Pero como dice el título del libro del Rolnik, la ciudad no es un organismo caótico e ingobernable: la desigualdad fue planificada. Y si existió una forma de planificación, también es posible otra, una que no escape a ese abismo. Y es eso lo que está en juego este año de elecciones. La apuesta Bolsonarista, del centro, de la centro derecha, hasta de cierto “progresismo” es no parar a hacerse preguntas y maquillar las heridas con acciones superficiales.

La carne más barata del mercado

A finales de enero dos muertes resuenan por Brasil metiéndose en esta pequeña crónica. Elza Soares, cantante y figura emblemática de la comunidad negra, y Olavo de Carvalho, escritor, pensador.

Elza creció en los morros de Rio de Janeiro. Viuda a los 21 años, llena de hijos, empezó a ganarse la vida cantando en bares. Se hizo un nombre como interprete y compositora. Fue odiada y agredida por buena parte de Brasil por ser “la otra”, la amante del ídolo del fútbol Garrincha que la molía a golpes. Adquirió los pliegues de la vida en su voz, hasta transformarse en una leyenda de la Samba y la Música Popular Brasileña. Decía venir del “Planeta Hambre”. Con desgarro inmortalizó la estrofa “La carne más barata del mercado es la carne negra”.

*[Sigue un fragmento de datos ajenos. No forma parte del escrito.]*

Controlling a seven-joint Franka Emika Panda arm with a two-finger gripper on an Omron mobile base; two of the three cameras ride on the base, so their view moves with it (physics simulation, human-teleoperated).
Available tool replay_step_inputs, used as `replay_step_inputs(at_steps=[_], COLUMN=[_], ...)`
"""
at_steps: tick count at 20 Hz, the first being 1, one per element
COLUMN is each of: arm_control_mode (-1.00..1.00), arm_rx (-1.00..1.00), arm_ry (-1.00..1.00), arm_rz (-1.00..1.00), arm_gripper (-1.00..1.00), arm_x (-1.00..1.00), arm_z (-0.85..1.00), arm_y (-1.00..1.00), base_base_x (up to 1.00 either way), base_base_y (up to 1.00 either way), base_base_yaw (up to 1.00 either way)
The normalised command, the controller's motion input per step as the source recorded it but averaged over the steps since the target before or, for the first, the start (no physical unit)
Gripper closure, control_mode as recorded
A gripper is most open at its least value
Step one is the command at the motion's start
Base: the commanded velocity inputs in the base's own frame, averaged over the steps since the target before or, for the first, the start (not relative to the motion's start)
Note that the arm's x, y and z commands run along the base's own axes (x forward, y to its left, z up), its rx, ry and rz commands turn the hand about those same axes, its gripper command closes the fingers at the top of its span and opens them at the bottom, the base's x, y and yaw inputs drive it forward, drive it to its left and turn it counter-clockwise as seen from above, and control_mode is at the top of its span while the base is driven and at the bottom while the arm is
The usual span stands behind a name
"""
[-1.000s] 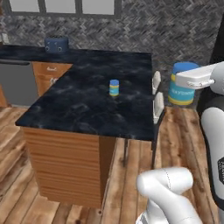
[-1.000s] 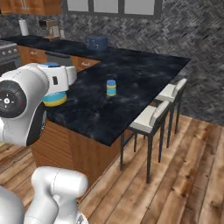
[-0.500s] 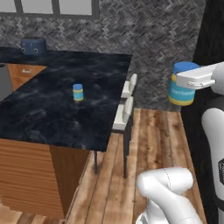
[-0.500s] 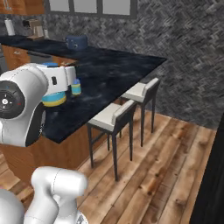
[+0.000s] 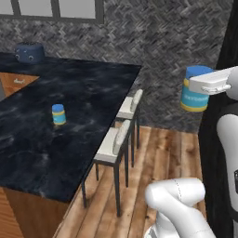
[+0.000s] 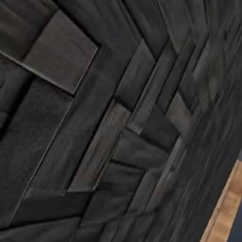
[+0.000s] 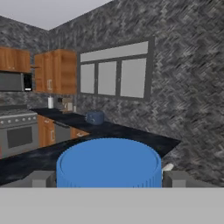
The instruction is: The dining table condiment station is running low on mayonnaise. Refill the condiment station by opening the cabinet and taking the mayonnaise from the cabinet and placing it on the dining table.
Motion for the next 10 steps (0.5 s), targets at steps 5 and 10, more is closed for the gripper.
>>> replay_step_inputs(at_steps=[5, 10], arm_control_mode=[1.0, 1.0], arm_rx=[0.0, 0.0], arm_ry=[0.0, 0.0], arm_rz=[0.0, 0.0], arm_gripper=[1.0, 1.0], arm_x=[0.0, 0.0], arm_z=[0.0, 0.0], arm_y=[0.0, 0.0], base_base_x=[0.88, 0.76], base_base_y=[-0.41, -0.43], base_base_yaw=[0.4, 0.47])
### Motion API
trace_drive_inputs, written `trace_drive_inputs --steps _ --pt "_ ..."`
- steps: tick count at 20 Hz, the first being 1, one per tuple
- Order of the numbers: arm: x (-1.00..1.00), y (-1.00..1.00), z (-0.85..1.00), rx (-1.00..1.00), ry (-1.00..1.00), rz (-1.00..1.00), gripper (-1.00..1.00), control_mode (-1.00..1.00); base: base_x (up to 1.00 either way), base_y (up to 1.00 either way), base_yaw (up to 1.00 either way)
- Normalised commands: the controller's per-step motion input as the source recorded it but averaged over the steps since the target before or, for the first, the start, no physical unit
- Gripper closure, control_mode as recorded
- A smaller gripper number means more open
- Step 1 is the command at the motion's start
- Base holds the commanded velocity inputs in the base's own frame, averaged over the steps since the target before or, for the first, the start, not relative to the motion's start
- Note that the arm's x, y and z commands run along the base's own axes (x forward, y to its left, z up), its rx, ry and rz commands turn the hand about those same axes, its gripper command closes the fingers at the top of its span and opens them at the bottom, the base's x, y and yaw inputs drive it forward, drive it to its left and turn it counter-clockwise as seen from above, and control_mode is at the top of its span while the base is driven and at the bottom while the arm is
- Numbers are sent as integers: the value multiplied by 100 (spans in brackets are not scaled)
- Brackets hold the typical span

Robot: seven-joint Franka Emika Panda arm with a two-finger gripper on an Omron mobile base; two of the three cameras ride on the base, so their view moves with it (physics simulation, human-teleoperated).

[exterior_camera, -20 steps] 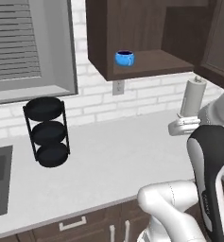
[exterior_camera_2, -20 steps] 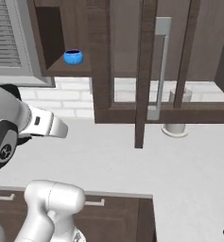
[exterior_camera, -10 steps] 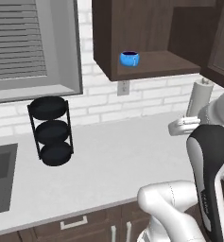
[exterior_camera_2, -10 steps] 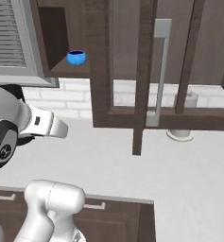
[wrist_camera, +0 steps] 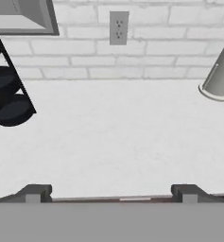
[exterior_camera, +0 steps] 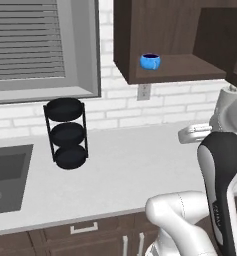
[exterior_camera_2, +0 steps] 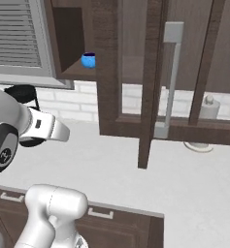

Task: Gather all objects into one cabinet and sort the glasses and bowls to opposite sides.

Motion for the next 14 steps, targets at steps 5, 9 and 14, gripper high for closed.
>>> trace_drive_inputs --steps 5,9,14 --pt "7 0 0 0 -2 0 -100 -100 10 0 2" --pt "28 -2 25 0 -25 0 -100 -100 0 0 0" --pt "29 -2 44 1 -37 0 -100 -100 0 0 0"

En el otro extremo, Olavo de Carvalho. Para la nueva derecha, neo conservadora, anarco capitalista, por momentos extrema, fue el intelectual más grande de Brasil. Denunció al Foro de Sao Paulo como organización terrorista, fue “influencer” en la victoria de Bolsonaro. “Olavo tem razao”, era el dicho que arrancó en el antipetismo como un mantra contra las políticas de izquierda. Olavo tenía razón para ellos porque aseguraba que los cambios, la lucha contra la desigualdad y las políticas de reivindicaciones no eran más que formas de dominación del comunismo. En sus cursos de filosofía online se formaron varios de los futuros ministros de Bolsonaro. Para Olavo de Carvalho no había racismo en Brasil. Repetía eso de que la esclavitud ya existía en áfrica, olvidándose de que fueron los europeos los que la transformaron en un negocio a gran escala, contribuyendo a transformar un color de piel en sinónimo de mercancía.

Pero pienso en Elza. Recuerdo haberla visto en vivo en 2017, homenajeada en el Memorial da América Latina de São Paulo. Estaba cerca de los noventa años. Recuerdo un momento en el que el show llegaba a su punto más alto de emoción e intensidad. Entonces Elza pide silencio para agradecer a la orquesta y luego de los aplausos, pregunta al director: “¿Donde están los negros?” Recién ahí descubrimos que en la inmensa Brasil Jazz Sinfónica había solo un par de músicos negros. Elza nos sacó de su homenaje en un segundo para que nos asomemos al abismo. Entonces le dijo: “Vamos a tener que hacer algo con eso”.